### TASK DETAILS
Using the records below, copy every line that holds the string "with".

### DATA EXTRACTS
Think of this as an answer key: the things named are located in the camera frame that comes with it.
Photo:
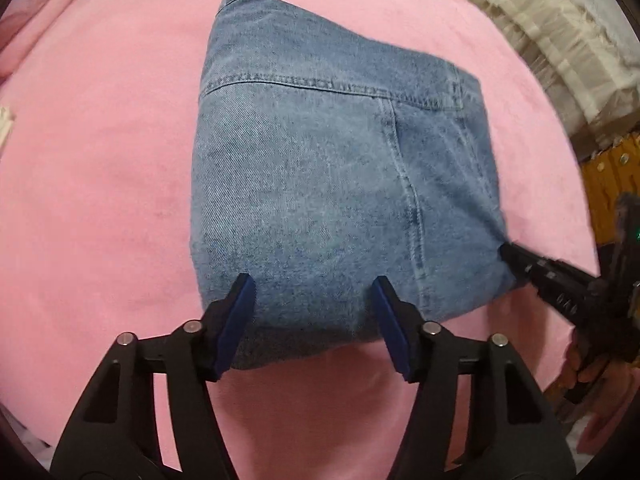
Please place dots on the cream folded clothing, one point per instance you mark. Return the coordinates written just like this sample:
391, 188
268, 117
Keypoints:
5, 125

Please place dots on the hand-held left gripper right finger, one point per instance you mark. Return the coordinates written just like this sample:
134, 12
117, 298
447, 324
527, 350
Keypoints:
392, 330

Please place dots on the cream ruffled lace cover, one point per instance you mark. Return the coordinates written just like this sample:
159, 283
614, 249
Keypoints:
550, 25

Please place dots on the person's right forearm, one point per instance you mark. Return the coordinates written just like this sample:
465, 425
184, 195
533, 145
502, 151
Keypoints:
615, 420

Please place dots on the pink folded quilt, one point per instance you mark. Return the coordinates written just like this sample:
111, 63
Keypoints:
30, 25

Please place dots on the blue denim jacket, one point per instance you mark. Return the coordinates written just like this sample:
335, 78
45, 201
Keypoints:
325, 185

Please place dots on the wooden cabinet with round knobs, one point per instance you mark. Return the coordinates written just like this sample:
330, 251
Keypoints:
610, 180

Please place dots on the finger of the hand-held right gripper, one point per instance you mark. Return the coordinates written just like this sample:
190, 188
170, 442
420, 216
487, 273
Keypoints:
540, 262
565, 295

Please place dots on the person's right hand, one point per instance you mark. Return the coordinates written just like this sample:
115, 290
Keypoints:
587, 367

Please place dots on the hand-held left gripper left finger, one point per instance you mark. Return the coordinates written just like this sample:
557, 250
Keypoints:
235, 325

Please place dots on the pink plush bed blanket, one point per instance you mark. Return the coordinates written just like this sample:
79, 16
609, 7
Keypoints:
100, 210

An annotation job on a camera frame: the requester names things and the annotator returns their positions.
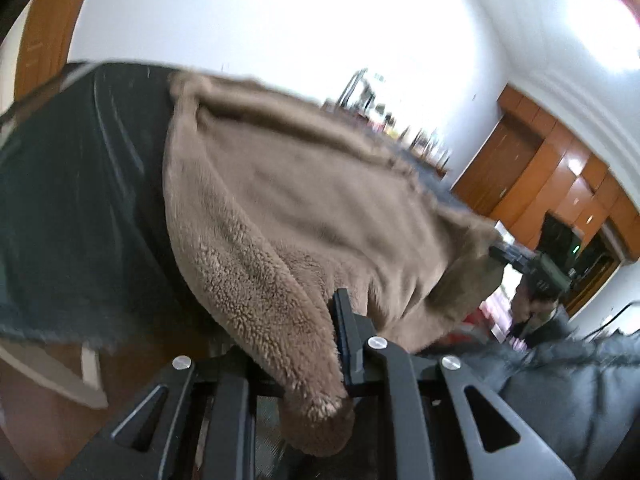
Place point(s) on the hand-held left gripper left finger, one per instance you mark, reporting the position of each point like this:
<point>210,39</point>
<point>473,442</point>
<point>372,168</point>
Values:
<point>235,400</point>

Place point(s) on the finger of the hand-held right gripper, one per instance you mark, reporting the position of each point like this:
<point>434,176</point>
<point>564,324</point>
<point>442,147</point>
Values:
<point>507,253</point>

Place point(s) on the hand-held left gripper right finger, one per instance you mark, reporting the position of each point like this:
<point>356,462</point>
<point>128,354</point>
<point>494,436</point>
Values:
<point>352,355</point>

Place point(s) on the brown fleece garment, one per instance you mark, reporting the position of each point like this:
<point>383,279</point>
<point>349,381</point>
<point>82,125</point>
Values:
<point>300,220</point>

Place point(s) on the person's right hand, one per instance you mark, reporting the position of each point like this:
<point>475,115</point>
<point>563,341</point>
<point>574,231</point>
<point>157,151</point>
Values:
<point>522,307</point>

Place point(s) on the wooden wardrobe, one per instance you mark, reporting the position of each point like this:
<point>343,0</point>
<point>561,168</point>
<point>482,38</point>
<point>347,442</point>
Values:
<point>540,170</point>

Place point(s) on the wooden desk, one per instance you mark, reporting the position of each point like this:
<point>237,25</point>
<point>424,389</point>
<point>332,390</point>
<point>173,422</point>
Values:
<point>400,140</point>

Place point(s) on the metal desk lamp stand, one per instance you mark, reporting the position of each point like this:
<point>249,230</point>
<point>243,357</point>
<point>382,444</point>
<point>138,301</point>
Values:
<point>357,87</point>

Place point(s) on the wooden door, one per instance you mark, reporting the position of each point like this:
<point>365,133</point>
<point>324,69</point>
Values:
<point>45,35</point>

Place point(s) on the white bed frame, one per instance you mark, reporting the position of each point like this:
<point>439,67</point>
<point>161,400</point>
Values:
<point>50,370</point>

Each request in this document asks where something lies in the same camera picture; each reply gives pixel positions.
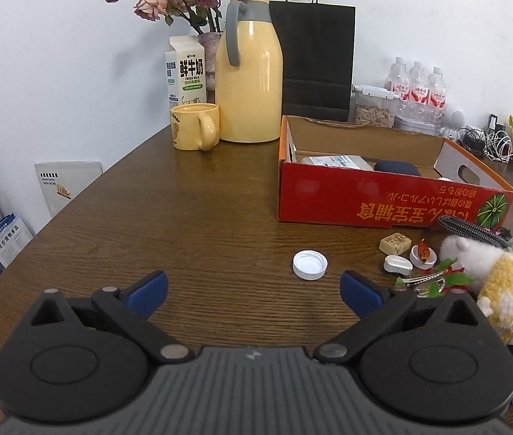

### EXERCISE OUTPUT
Think of this as an answer key: the things named are located in the camera frame that comes with it.
Please place dots on the wooden cabinet with round knobs, one point per instance you mark. Return the coordinates written just like this sample:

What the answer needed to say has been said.